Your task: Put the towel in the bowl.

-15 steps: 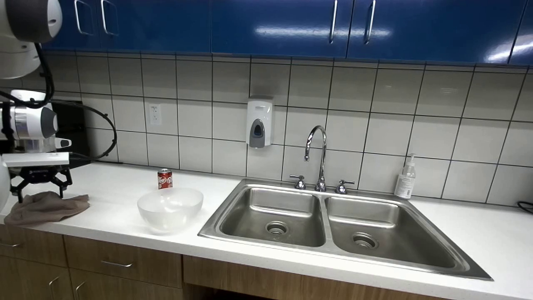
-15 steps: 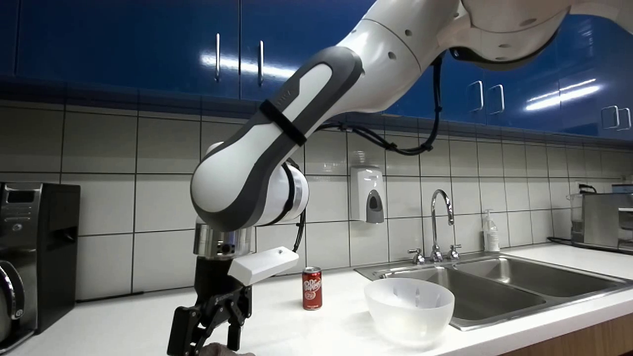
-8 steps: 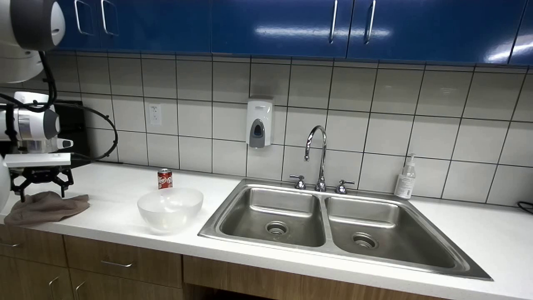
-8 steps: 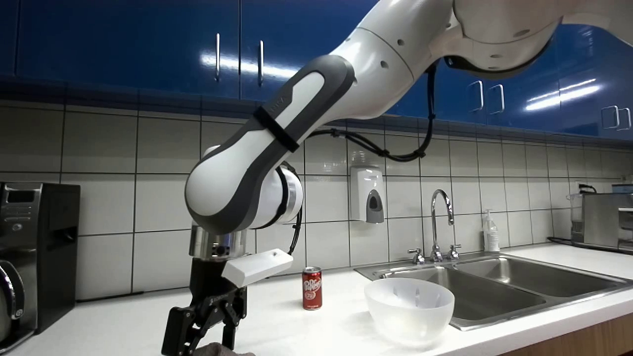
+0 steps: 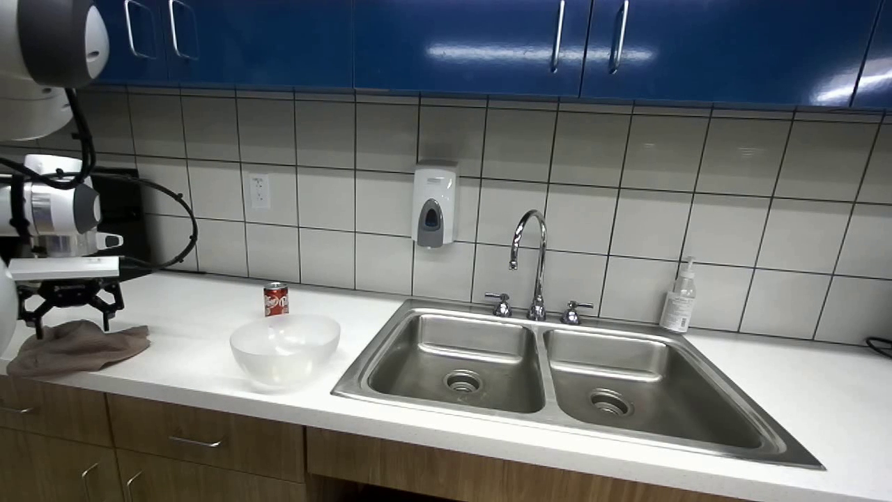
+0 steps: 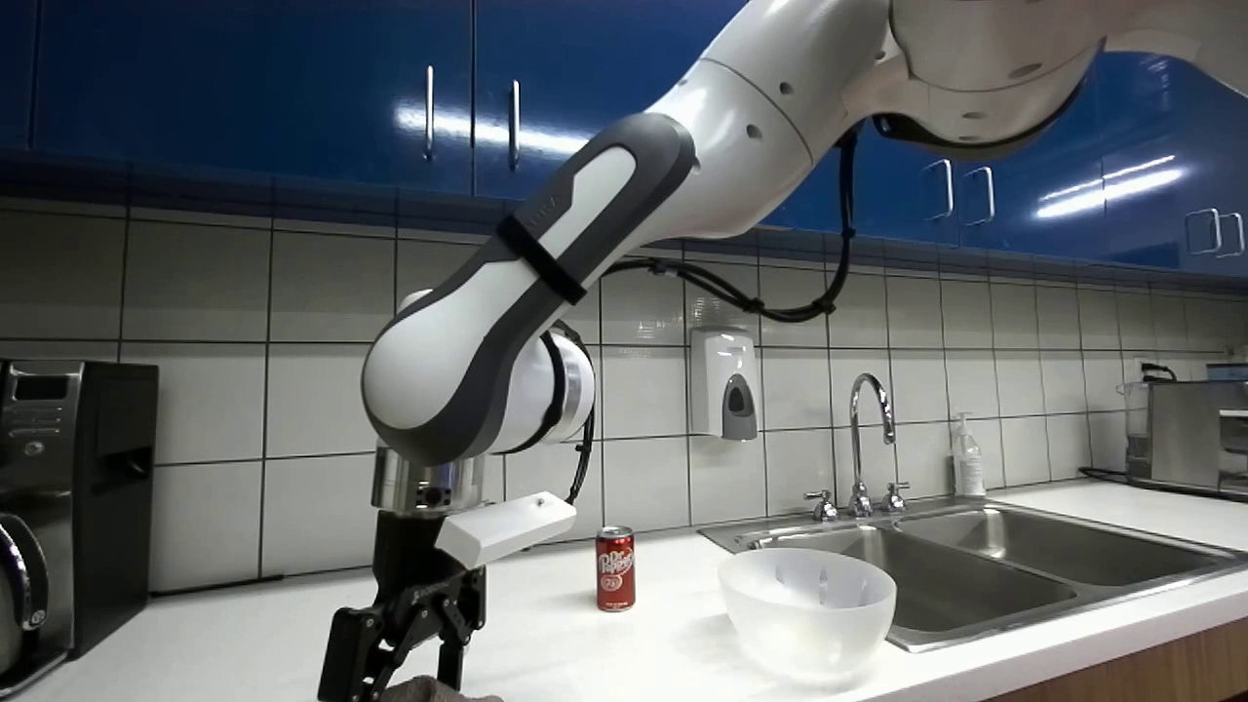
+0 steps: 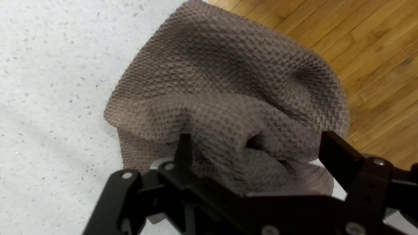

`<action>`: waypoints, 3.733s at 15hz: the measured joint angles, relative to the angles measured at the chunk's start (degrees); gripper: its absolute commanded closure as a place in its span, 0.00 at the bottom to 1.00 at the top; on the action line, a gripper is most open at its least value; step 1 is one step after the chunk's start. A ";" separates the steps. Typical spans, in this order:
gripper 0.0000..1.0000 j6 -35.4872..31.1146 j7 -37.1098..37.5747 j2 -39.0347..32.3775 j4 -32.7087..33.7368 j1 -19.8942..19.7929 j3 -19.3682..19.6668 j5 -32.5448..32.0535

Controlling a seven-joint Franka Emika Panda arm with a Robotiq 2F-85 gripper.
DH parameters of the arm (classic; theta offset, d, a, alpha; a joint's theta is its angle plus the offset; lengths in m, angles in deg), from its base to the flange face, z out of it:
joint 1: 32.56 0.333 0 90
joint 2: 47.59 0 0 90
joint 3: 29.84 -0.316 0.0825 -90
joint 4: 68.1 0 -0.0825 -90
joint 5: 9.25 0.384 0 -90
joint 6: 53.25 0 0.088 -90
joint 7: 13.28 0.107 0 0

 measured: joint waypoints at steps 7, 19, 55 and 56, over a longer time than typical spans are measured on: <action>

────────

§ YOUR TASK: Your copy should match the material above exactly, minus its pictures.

§ TASK RESPONSE:
Your task: Put the towel in the bowl.

-15 steps: 
-15 steps: 
-8 steps: 
-8 steps: 
+0 steps: 
+0 steps: 
+0 steps: 

`<action>`: waypoints, 3.733s at 15hz: the measured joint angles, relative to the angles measured at the chunk's start (degrees); gripper: its absolute commanded closure as a place in its span, 0.00 at the bottom to 1.00 at the top; on the action line, a gripper is most open at its least value; step 1 is one step after the chunk's start. A ";" separates the steps. Typical spans, in this order:
gripper 0.0000..1.0000 j6 -35.4872..31.1146 j7 -37.1098..37.5747 j2 -39.0347..32.3775 j4 -32.7087..33.7368 j1 -19.8942..19.7929 j3 -19.3682..19.6668 j5 -32.5448..32.0535

Controlling a seven-joint Franka Emika Panda arm with a Robotiq 2F-85 gripper.
DH parameters of the arm (classic; theta offset, d, a, alpha; a joint's theta is its angle plus the offset; lengths in m, angles in deg), from its base to the flange face, z out of it:
joint 1: 32.56 0.333 0 90
joint 2: 47.59 0 0 90
joint 3: 29.84 -0.316 0.0825 -90
joint 4: 68.1 0 -0.0825 -90
joint 5: 9.25 0.384 0 -90
joint 6: 53.25 0 0.088 -90
joint 7: 13.28 0.107 0 0

 measured: joint waypoints at steps 7, 19, 55 and 56, over a longer time than typical spans are measured on: <action>

No part of the exercise remains unanswered.